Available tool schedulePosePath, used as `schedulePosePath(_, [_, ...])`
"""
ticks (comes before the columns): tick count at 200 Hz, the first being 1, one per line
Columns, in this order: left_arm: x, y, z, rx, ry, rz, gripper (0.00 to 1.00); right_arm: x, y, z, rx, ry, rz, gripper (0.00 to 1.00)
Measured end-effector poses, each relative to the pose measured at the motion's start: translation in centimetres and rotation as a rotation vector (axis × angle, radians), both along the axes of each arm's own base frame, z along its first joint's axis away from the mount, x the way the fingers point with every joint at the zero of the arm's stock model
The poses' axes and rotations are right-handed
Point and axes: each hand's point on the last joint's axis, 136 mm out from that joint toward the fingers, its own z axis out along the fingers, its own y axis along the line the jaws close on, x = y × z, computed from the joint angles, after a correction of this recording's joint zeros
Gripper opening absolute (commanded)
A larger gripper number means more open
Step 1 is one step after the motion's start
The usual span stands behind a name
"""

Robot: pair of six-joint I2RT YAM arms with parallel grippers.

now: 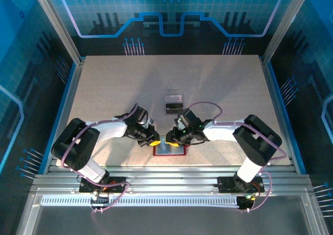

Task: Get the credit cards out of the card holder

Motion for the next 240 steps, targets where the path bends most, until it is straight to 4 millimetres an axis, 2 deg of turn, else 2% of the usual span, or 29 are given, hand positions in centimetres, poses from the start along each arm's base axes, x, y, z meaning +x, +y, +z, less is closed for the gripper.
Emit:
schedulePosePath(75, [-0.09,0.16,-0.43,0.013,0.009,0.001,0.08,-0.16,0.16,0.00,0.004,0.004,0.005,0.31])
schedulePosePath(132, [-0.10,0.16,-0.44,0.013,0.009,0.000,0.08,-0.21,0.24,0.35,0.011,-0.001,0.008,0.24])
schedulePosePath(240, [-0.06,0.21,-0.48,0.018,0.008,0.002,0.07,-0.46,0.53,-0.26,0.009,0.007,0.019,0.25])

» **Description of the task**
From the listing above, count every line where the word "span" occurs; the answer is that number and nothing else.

» **Answer box**
2